--- Supplied records Enclosed Below ---
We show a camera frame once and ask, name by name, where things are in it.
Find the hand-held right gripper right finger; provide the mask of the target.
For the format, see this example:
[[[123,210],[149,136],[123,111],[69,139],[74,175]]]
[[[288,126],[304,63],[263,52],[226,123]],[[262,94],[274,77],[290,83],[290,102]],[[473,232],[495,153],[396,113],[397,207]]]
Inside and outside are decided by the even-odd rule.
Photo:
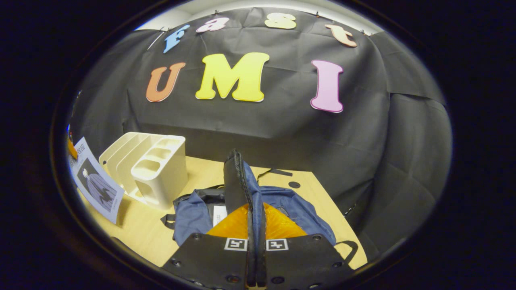
[[[355,242],[346,257],[321,233],[307,234],[271,205],[263,205],[264,228],[258,246],[258,286],[268,290],[328,290],[353,274],[350,262]]]

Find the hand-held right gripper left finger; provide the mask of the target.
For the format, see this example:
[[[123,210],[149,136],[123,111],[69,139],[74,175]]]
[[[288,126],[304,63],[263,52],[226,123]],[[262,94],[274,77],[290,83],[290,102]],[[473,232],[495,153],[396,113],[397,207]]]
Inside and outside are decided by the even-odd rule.
[[[192,233],[162,269],[193,285],[212,290],[252,286],[250,212],[245,204],[206,234]]]

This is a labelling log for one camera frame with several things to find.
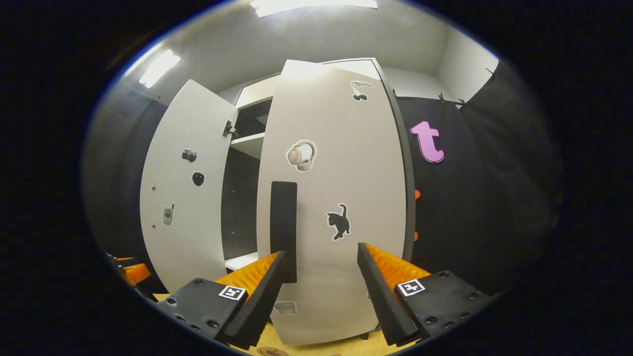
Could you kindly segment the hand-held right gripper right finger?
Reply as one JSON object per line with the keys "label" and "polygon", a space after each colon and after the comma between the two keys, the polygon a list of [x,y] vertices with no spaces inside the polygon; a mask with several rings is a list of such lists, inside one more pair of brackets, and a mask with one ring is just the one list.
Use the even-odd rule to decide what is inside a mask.
{"label": "hand-held right gripper right finger", "polygon": [[495,301],[449,270],[429,273],[367,243],[357,264],[387,345],[428,343]]}

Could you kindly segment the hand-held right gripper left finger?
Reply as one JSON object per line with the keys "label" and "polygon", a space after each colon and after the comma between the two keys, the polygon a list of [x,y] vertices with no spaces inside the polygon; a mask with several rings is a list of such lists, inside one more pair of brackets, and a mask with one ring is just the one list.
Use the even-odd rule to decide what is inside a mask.
{"label": "hand-held right gripper left finger", "polygon": [[286,278],[286,252],[275,252],[228,277],[220,282],[195,278],[155,306],[206,340],[248,350],[258,343]]}

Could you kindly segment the white cabinet door cat sticker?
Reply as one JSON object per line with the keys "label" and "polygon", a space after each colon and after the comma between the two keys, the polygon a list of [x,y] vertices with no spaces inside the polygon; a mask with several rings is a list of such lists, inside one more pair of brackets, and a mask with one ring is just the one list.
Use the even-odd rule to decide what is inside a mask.
{"label": "white cabinet door cat sticker", "polygon": [[272,252],[273,181],[295,182],[297,280],[271,321],[285,345],[368,333],[378,318],[357,264],[358,243],[407,261],[414,184],[404,124],[378,75],[289,59],[271,101],[256,200],[258,255]]}

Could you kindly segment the white cabinet shelf board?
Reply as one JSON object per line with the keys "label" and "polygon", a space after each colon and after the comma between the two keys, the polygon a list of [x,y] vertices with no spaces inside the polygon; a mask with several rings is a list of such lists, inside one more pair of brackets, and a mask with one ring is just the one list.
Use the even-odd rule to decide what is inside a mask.
{"label": "white cabinet shelf board", "polygon": [[262,157],[262,148],[263,148],[264,138],[265,138],[265,133],[258,133],[254,135],[245,136],[239,139],[232,140],[229,147],[239,152],[242,152],[245,155],[249,155],[253,158],[260,160]]}
{"label": "white cabinet shelf board", "polygon": [[225,261],[225,268],[236,271],[258,260],[258,252],[248,253]]}

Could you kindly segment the black backdrop cloth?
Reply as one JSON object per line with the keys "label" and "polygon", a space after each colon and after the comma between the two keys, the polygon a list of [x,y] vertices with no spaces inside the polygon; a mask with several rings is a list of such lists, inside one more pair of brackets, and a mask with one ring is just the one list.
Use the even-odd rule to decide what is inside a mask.
{"label": "black backdrop cloth", "polygon": [[[413,264],[450,270],[488,294],[505,291],[540,254],[556,223],[562,160],[533,90],[502,59],[468,101],[396,97],[413,169]],[[104,250],[152,268],[140,223],[140,185],[168,105],[113,90],[95,110],[81,189]]]}

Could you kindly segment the ceiling light panel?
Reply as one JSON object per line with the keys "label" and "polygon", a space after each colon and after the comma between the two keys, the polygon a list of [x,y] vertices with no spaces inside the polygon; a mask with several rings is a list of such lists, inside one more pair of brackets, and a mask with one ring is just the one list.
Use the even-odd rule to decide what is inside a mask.
{"label": "ceiling light panel", "polygon": [[378,9],[376,0],[251,0],[251,7],[260,18],[310,7],[361,7]]}
{"label": "ceiling light panel", "polygon": [[179,55],[174,54],[172,50],[166,50],[149,65],[144,74],[138,79],[138,83],[147,89],[152,88],[180,60],[181,57]]}

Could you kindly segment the white cabinet top panel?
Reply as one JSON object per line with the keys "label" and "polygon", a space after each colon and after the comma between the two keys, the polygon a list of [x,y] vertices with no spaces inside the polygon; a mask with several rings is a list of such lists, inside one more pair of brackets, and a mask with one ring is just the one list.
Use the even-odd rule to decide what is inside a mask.
{"label": "white cabinet top panel", "polygon": [[236,98],[235,108],[244,110],[247,107],[272,99],[275,95],[279,77],[279,74],[272,75],[244,86]]}

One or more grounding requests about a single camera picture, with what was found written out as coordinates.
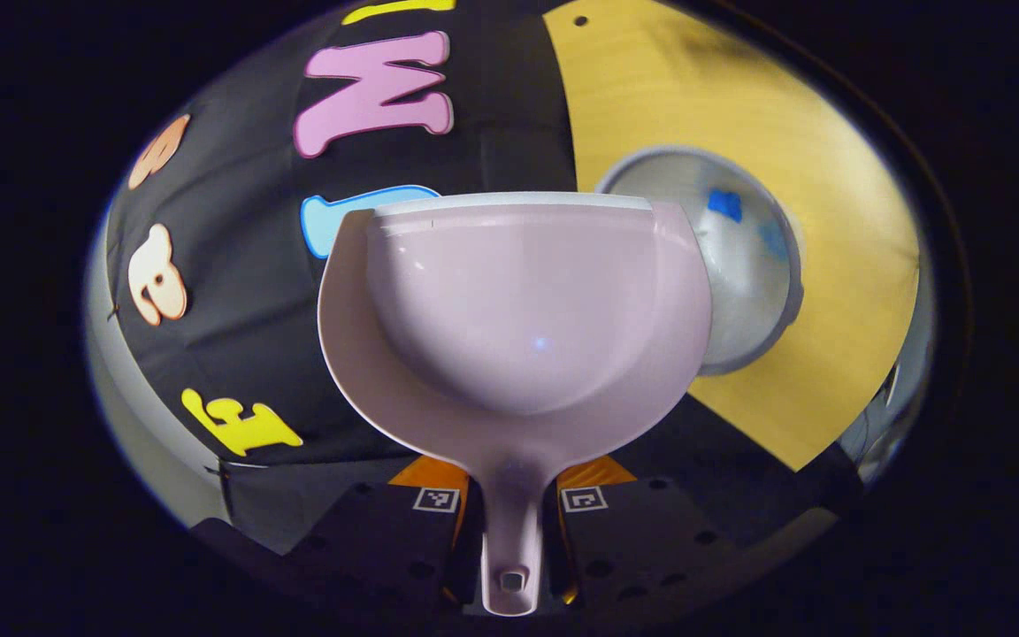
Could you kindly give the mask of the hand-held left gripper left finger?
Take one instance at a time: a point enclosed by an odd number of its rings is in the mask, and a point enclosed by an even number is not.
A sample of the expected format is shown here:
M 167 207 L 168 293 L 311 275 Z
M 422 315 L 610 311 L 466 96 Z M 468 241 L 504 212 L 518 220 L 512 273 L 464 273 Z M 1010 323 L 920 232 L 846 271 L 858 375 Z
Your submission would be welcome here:
M 476 601 L 479 503 L 464 469 L 420 457 L 355 481 L 288 562 L 317 593 L 357 611 L 457 611 Z

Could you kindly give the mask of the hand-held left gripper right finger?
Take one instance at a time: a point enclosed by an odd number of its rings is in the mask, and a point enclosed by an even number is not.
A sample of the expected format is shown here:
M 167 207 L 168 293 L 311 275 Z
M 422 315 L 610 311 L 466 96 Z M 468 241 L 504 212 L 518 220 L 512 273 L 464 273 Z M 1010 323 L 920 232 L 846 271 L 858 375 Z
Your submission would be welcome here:
M 666 476 L 638 479 L 609 457 L 555 480 L 561 611 L 691 611 L 740 588 L 740 549 Z

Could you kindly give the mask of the pink dustpan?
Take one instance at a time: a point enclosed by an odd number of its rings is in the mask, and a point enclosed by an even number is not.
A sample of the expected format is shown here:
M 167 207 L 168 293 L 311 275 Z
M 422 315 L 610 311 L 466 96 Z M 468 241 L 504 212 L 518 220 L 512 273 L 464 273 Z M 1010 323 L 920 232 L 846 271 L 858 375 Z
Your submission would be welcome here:
M 546 489 L 668 414 L 712 319 L 679 206 L 566 192 L 351 212 L 317 301 L 329 375 L 357 414 L 477 481 L 481 598 L 502 617 L 537 609 Z

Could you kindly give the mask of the white garbage bin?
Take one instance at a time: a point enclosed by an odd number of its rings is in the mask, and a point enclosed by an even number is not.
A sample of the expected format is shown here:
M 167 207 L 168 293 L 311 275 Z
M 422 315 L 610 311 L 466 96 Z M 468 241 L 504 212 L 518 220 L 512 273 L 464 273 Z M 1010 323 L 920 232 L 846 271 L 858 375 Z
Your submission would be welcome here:
M 740 194 L 743 221 L 707 210 L 712 188 Z M 620 158 L 594 190 L 682 206 L 702 250 L 713 303 L 700 375 L 720 376 L 751 365 L 796 321 L 804 298 L 797 222 L 743 165 L 711 150 L 655 145 Z M 757 228 L 768 220 L 787 223 L 795 234 L 789 263 L 776 261 L 759 238 Z

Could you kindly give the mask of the light blue paper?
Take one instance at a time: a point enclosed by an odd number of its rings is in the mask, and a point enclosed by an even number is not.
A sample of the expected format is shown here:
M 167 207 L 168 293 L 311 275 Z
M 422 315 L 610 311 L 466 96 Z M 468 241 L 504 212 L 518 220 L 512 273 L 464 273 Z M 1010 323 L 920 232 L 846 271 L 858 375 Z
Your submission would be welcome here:
M 782 263 L 790 262 L 790 250 L 795 249 L 795 234 L 784 222 L 768 220 L 760 223 L 757 233 L 763 247 Z

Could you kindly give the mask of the dark blue paper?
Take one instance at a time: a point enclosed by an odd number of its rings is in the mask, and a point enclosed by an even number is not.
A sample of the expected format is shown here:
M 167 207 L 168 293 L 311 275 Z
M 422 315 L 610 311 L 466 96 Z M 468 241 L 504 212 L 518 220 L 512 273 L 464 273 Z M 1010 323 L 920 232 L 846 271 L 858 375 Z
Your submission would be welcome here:
M 708 194 L 707 205 L 705 207 L 707 207 L 708 211 L 723 215 L 725 218 L 735 223 L 743 221 L 743 205 L 741 205 L 739 193 L 721 188 L 712 188 Z

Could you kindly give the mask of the black backdrop cloth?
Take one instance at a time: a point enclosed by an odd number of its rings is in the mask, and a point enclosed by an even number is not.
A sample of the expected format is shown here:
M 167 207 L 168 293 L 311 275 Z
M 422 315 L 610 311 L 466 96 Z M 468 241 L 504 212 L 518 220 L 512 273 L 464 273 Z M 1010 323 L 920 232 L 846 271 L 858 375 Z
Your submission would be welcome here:
M 254 466 L 408 455 L 343 399 L 317 337 L 345 214 L 391 199 L 590 192 L 628 150 L 696 141 L 699 73 L 767 54 L 682 0 L 417 0 L 336 11 L 182 106 L 114 197 L 121 337 L 203 452 Z

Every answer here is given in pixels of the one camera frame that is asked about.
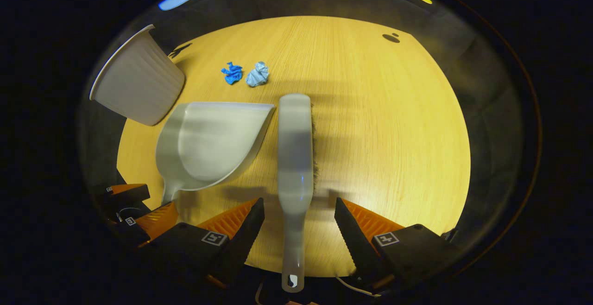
--- End of Enclosed Supplied records ---
● What the task asks: Starting at the line that contains "Could you kindly segment the white cabinet shelf" and stopping after the line that contains "Could you kindly segment the white cabinet top", write out every line exactly as it appears above, and no other line.

● Task result:
Could you kindly segment the white cabinet shelf board?
Reply as one JSON object per line with the keys "label" and "polygon", a space after each colon and after the comma between the two keys, the polygon a list of [x,y] vertices with no spaces inside the polygon; a mask with several rings is a list of such lists, inside one more pair of brackets, and a mask with one ring is just the one list.
Use the even-odd rule to decide what is inside a mask.
{"label": "white cabinet shelf board", "polygon": [[262,157],[262,148],[263,148],[264,138],[265,138],[265,133],[258,133],[254,135],[245,136],[239,139],[232,140],[229,147],[239,152],[242,152],[245,155],[249,155],[253,158],[260,160]]}
{"label": "white cabinet shelf board", "polygon": [[225,261],[225,268],[236,271],[258,260],[258,252],[248,253]]}

Could you kindly segment the black backdrop cloth?
Reply as one JSON object per line with the keys "label" and "polygon", a space after each colon and after the comma between the two keys, the polygon a list of [x,y] vertices with no spaces inside the polygon; a mask with several rings is a list of such lists, inside one more pair of brackets, and a mask with one ring is just the one list.
Use the even-odd rule to decide what is inside a mask.
{"label": "black backdrop cloth", "polygon": [[[413,264],[450,270],[488,294],[505,291],[540,254],[556,223],[562,160],[533,90],[502,59],[468,101],[396,97],[413,169]],[[104,250],[152,268],[140,223],[140,185],[168,105],[113,90],[95,110],[81,189]]]}

Could you kindly segment the ceiling light panel?
Reply as one JSON object per line with the keys "label" and "polygon", a space after each colon and after the comma between the two keys, the polygon a list of [x,y] vertices with no spaces inside the polygon; a mask with several rings is a list of such lists, inside one more pair of brackets, and a mask with one ring is just the one list.
Use the even-odd rule to decide what is inside a mask.
{"label": "ceiling light panel", "polygon": [[378,9],[376,0],[251,0],[251,7],[260,18],[310,7],[361,7]]}
{"label": "ceiling light panel", "polygon": [[179,55],[174,54],[172,50],[166,50],[149,65],[144,74],[138,79],[138,83],[147,89],[152,88],[180,60],[181,57]]}

Could you kindly segment the white cabinet top panel?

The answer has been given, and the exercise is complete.